Climate Action and Sustainability in Trade Today
While the global economy has grown 100X in the past 60 years, global trade has grown exponentially faster, growing 250X since the 1960’s.
Global trade has become the bloodline to the world’s economy, and today accounts for 25% of global GDP. Trade has boosted economies, not just in the West, but across economies around the entire world. Asian ports now dominate the “Top 20 Trade Hubs” lists, as they export and import more goods than any other. Chinese ports make up nearly half of that list.

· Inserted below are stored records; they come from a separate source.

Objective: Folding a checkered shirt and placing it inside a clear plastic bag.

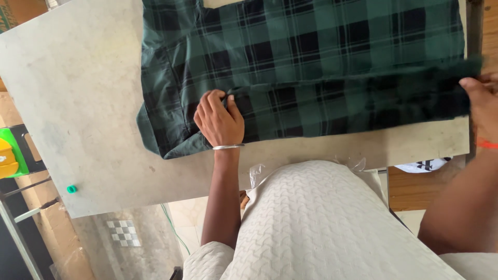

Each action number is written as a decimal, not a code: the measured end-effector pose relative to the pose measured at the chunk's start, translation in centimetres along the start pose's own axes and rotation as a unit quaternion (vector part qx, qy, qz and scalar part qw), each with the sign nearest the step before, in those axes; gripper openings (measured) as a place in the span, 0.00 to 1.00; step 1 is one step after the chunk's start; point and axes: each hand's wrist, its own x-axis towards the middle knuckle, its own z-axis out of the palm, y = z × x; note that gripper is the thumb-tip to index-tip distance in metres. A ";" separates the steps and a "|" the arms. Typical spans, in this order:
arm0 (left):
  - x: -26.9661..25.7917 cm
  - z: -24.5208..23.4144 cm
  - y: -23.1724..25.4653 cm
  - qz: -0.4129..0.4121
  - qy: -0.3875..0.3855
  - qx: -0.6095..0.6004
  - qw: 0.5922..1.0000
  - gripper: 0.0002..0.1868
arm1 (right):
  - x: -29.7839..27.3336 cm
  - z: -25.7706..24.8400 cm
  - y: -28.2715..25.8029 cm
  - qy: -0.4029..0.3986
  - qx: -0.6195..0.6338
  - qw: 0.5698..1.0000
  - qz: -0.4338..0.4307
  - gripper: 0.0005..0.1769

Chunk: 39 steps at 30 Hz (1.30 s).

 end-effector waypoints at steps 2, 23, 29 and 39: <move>-0.8 -0.3 0.4 0.010 0.008 0.005 1.000 0.16 | -5.8 0.9 -9.7 0.069 -0.081 0.994 -0.013 0.24; -5.5 -0.1 -6.4 -0.040 -0.145 0.167 0.974 0.33 | -9.0 5.8 -12.5 0.084 -0.226 0.952 -0.188 0.43; -5.9 -0.4 -8.5 -0.063 -0.141 0.110 0.982 0.31 | -9.3 5.0 -15.3 0.094 -0.228 0.952 -0.180 0.38; -7.3 -2.3 -13.5 -0.129 -0.144 0.118 0.974 0.47 | -9.8 4.6 -14.7 0.096 -0.248 0.952 -0.154 0.36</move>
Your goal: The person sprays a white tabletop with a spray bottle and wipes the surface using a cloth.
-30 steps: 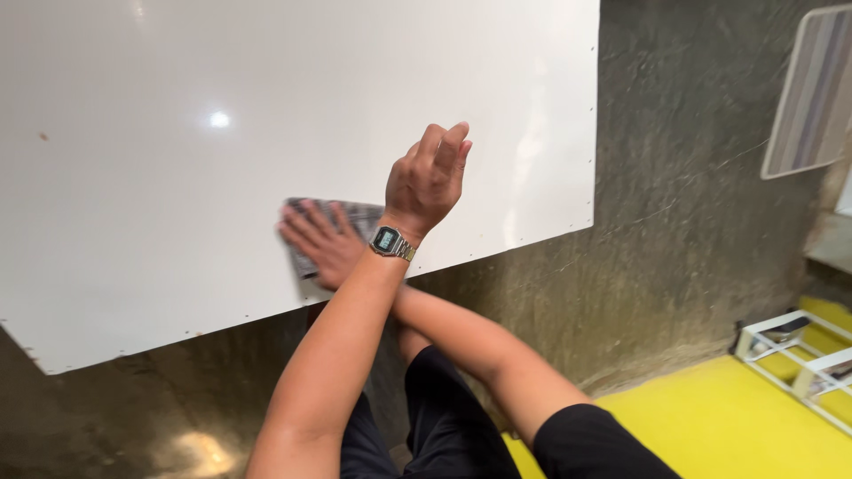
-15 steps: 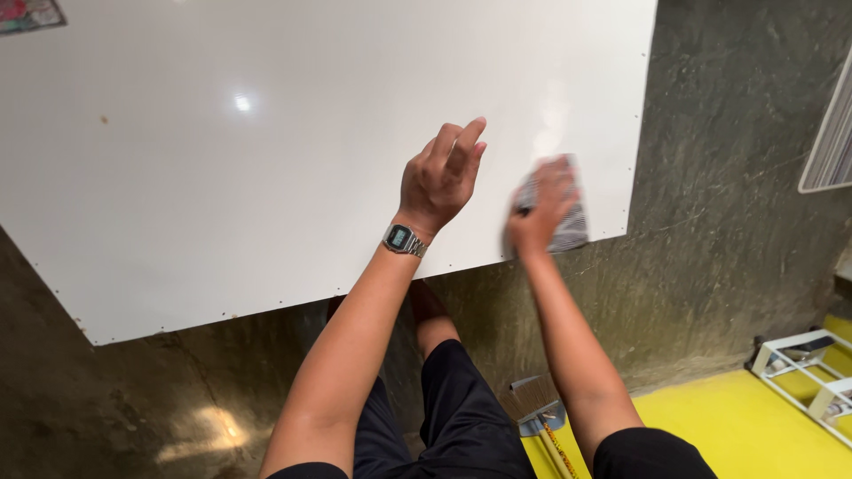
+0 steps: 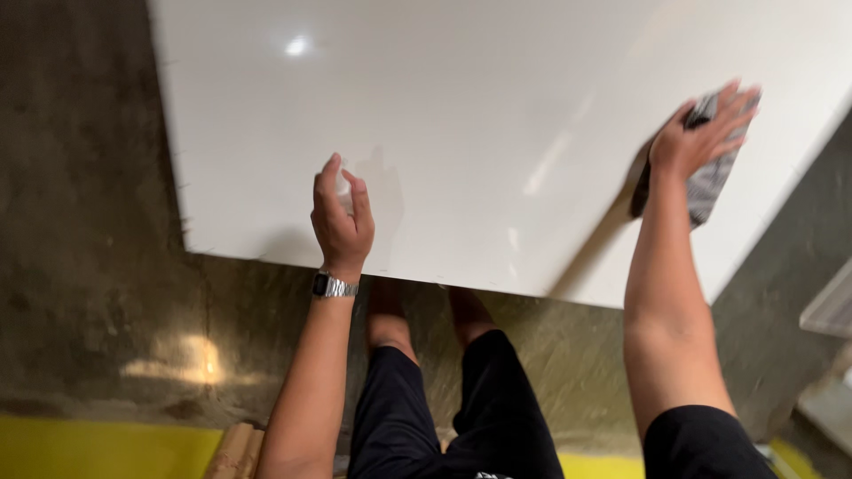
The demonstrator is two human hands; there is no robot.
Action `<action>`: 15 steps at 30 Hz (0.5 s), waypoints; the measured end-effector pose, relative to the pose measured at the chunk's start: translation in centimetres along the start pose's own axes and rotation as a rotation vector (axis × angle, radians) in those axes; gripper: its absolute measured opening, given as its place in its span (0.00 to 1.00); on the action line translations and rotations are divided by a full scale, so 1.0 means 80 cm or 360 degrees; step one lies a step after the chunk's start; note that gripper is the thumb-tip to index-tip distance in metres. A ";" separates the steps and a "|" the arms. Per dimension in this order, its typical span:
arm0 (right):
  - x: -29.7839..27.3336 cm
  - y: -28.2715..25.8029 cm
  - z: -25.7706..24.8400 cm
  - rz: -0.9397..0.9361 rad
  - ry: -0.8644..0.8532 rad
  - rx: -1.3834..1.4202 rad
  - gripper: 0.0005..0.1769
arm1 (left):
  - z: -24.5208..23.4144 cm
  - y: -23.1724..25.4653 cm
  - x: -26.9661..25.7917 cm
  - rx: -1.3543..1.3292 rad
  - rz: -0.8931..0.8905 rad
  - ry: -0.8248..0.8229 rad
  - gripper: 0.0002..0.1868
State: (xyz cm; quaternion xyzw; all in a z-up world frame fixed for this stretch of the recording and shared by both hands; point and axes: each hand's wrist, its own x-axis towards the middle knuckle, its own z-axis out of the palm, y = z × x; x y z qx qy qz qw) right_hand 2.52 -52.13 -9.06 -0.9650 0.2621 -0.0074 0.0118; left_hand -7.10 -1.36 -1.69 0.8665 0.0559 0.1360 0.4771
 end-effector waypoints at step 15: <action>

Global trade and logistics also employ anywhere between 5-10% of the world population, with emerging markets saying it creates many more job opportunities in comparison to advanced nations.
With this influx in wealth and prosperity that is being spread throughout the globe – in large part thanks to globalization which has been made possible through global trade and the supply chains the industry builds and maintains – there are also other concerning impacts we must all consider and mitigate. As consumerism continues to rise, and the world continues to make, move and use goods around the world – we are all putting our ecosystems under great strain.
Shipping's Ripple Effect
Just looking at the supply chain alone, we see that transportation accounts for 16% of global emissions, of which freight transportation accounts for nearly half (8% of global GHG emissions). 90% of all trade traverses our beautiful oceans, carried by thousands of ships each day, before being loaded onto trucks and railways that transport them to their final destinations. Though shipping only accounts for 10% of global transport related emissions, it impacts our oceans in a myriad of other ways. Each year, 10 billion tonnes of ballast water containing invasive species is transported from one shoreline to another. It is estimated that 7,000 species are transferred in ballast water every hour of every day, impacting the biodiversity and the health of our marine ecosystems. Oil spills, though declining each year, are also another environmental impact we must work to mitigate.
The critical nature of our supply chains and the importance of global trade have really been highlighted in recent years, as the world reeled from pandemic lockdowns that created dramatic supply shocks across the world. Wars breaking out between Russia and Ukraine have only underscored our reliance on global trade for food security and energy security across not just entire nations but entire continents. Humanitarian crises also rely on global trade and logistics to get critical aid to where it needs to go, in order to save human lives. All of these world events have not just accentuated the critical importance of global trade, but also where environmental, social and economic improvements can be made.
In this Special Report, we detail some of the strategies and approaches taken by trade stakeholders around the world to work towards a more sustainable future, whether that is towards decarbonization, energy security, food security, or environmental impact mitigation.
With many countries committing to achieving net zero carbon emissions by 2050, there is a race against the clock to upgrade the world’s energy and trade infrastructure to achieve this. This includes electrifying everything from cranes, trucks, lifts, ships, and robots, and utilizing biofuels during the energy transition. We hope it inspires our readers to see advancements being made, while also lighting a fire in our bellies to do more.